## ABOUT THIS EXERCISE
First find the line with "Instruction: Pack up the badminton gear" in the entries below, then set down exactly every line through the line with "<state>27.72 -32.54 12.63", that line included.

DATA UNDER STUDY START

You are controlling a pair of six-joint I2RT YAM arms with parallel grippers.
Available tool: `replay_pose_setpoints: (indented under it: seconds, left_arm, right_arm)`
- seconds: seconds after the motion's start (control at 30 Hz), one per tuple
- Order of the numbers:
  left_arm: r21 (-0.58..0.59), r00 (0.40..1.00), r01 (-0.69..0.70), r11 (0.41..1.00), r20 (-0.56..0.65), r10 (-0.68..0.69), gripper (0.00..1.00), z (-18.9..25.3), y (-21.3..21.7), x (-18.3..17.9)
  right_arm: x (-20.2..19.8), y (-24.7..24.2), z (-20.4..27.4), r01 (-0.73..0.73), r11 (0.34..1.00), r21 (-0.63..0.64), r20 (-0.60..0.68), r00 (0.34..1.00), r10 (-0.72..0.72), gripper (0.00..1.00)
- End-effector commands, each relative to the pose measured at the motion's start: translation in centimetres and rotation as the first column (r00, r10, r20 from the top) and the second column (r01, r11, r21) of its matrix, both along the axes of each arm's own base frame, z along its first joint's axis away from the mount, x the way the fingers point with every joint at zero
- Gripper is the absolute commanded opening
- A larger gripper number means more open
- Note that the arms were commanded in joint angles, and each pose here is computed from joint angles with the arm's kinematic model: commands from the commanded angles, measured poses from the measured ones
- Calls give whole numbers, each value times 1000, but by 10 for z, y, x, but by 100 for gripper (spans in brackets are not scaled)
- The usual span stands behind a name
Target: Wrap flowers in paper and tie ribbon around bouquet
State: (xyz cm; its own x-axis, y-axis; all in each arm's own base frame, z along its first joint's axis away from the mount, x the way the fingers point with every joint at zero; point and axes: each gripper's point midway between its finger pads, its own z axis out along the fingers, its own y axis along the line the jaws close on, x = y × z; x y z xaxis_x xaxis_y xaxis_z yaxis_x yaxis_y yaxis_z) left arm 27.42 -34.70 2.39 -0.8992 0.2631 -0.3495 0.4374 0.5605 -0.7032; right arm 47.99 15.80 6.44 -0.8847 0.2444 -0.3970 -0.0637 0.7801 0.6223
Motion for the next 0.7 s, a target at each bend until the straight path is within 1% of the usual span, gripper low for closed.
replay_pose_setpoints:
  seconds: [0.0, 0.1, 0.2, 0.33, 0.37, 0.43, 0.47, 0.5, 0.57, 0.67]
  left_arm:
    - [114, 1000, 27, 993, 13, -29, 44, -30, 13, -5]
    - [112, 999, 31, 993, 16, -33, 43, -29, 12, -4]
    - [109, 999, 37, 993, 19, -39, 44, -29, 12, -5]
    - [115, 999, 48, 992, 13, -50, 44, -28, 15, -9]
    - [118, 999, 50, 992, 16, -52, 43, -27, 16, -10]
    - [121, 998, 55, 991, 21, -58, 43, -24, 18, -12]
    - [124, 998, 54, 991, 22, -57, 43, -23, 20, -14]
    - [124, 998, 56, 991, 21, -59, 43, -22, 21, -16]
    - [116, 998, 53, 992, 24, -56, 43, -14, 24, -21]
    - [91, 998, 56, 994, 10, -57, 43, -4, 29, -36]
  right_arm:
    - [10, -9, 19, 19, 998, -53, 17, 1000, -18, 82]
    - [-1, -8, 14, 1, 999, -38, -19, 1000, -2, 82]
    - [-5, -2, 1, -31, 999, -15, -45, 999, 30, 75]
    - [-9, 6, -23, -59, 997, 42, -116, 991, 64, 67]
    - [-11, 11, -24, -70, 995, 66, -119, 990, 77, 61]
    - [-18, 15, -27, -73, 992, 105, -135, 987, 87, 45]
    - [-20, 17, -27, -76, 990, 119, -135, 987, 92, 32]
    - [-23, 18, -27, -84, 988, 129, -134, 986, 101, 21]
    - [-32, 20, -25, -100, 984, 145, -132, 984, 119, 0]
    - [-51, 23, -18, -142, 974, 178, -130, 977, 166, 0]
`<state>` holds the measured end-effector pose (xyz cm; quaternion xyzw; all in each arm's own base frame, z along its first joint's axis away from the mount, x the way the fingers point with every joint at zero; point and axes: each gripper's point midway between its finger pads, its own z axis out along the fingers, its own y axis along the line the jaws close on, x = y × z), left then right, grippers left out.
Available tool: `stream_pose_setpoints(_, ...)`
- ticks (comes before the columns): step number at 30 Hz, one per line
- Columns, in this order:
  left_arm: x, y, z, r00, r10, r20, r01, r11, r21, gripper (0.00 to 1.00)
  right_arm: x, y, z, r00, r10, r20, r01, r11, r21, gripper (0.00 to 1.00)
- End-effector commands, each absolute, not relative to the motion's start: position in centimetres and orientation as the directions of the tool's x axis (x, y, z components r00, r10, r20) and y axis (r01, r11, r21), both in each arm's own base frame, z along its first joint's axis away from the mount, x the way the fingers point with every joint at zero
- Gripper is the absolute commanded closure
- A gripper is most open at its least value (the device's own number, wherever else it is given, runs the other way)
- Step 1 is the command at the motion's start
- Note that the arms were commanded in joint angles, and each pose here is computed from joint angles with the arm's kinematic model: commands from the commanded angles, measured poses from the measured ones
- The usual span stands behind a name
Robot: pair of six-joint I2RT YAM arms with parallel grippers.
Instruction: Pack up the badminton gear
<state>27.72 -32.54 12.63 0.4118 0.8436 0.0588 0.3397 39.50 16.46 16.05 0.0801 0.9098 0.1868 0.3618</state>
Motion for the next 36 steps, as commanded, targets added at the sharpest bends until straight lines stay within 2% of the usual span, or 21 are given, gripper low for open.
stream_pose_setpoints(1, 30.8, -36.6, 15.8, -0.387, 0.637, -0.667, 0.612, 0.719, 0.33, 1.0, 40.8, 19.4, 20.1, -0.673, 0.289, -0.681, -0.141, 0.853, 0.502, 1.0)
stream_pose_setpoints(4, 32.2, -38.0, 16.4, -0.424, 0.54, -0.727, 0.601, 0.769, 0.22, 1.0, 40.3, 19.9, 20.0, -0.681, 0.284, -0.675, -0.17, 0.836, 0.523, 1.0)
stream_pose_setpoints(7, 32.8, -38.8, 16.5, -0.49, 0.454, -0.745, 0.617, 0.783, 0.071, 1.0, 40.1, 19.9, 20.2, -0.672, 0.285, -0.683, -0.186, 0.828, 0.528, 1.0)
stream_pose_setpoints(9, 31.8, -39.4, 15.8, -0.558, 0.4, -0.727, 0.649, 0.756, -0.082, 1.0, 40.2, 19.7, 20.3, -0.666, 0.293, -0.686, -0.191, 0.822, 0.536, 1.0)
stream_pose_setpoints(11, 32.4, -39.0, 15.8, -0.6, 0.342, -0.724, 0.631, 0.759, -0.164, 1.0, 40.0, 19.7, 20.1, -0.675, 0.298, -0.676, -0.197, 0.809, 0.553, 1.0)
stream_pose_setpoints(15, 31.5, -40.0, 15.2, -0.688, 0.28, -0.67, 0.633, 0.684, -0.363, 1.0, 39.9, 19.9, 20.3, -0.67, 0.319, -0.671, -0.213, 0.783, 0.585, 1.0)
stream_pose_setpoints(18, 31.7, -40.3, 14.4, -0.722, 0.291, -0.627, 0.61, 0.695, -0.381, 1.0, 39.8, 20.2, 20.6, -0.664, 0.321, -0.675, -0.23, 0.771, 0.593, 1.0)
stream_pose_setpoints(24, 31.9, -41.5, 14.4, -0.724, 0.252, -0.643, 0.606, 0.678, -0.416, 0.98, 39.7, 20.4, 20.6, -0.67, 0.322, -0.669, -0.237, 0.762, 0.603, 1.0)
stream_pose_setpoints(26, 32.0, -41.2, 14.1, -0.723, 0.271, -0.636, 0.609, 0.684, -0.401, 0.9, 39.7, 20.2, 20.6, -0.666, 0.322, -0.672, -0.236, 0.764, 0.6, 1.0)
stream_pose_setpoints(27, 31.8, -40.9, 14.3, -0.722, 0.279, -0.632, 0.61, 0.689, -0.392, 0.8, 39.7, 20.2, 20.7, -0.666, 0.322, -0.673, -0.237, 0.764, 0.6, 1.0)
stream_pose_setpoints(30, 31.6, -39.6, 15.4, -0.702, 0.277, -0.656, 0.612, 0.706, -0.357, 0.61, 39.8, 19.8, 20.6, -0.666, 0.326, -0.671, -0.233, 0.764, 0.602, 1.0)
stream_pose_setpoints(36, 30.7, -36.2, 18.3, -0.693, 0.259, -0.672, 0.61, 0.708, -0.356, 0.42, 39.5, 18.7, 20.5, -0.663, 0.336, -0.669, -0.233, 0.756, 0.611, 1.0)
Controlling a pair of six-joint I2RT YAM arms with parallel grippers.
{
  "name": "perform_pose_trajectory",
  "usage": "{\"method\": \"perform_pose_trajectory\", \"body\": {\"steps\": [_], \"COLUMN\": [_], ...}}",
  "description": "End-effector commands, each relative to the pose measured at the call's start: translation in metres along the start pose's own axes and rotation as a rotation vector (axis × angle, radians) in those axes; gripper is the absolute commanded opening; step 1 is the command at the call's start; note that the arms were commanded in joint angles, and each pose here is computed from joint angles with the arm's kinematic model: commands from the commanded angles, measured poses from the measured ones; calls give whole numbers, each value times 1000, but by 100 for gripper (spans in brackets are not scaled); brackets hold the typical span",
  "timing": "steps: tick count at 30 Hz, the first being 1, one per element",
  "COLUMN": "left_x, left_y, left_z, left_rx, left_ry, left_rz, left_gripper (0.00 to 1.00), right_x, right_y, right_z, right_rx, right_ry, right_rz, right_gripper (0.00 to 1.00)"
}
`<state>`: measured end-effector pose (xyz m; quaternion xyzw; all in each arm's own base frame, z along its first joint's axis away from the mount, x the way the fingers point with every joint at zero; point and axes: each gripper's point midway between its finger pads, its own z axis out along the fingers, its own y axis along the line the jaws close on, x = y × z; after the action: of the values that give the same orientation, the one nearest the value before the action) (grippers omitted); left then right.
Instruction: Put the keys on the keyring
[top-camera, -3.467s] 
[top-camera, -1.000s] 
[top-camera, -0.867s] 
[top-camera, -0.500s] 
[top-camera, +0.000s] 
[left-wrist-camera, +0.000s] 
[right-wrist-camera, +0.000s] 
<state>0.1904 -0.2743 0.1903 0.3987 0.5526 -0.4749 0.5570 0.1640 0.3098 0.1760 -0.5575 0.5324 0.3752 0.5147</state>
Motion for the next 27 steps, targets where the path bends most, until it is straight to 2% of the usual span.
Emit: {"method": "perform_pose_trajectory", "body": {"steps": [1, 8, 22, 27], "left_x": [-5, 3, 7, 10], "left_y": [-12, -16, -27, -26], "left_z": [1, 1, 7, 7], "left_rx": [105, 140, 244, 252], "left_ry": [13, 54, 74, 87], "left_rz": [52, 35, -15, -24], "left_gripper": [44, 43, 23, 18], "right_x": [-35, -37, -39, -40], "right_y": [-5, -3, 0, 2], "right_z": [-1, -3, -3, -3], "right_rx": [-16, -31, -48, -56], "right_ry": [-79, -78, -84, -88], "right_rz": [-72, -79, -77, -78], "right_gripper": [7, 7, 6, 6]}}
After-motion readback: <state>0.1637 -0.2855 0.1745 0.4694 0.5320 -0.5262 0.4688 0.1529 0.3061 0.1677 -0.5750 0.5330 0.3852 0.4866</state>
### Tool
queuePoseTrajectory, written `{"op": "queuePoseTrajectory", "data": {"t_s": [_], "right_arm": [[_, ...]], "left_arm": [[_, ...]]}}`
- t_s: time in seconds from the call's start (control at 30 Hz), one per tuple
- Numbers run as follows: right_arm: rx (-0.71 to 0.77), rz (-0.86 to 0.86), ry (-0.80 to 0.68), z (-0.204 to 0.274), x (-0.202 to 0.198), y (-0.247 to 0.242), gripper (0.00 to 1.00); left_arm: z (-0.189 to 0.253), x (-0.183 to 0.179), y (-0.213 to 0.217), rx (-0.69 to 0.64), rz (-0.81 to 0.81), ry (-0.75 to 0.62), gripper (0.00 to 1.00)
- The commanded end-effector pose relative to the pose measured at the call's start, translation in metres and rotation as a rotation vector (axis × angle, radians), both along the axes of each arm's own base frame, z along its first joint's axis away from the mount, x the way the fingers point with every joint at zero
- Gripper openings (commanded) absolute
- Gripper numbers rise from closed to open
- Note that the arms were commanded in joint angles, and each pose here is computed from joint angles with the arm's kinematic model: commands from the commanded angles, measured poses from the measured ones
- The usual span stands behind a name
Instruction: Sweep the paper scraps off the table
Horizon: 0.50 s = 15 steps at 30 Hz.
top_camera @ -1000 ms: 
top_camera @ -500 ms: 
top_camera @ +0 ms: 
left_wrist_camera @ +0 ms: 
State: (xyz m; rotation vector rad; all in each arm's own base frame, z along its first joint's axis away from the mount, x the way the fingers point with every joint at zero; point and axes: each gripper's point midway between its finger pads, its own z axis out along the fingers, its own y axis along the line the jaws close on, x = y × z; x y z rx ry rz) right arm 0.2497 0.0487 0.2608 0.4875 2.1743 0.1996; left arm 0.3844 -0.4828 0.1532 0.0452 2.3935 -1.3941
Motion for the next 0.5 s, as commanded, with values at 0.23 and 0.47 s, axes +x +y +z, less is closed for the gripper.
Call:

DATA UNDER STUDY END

## TASK SOLUTION
Instruction: Pack up the badminton gear
<state>27.72 -32.54 12.63 0.4118 0.8436 0.0588 0.3397 39.50 16.46 16.05 0.0801 0.9098 0.1868 0.3618</state>

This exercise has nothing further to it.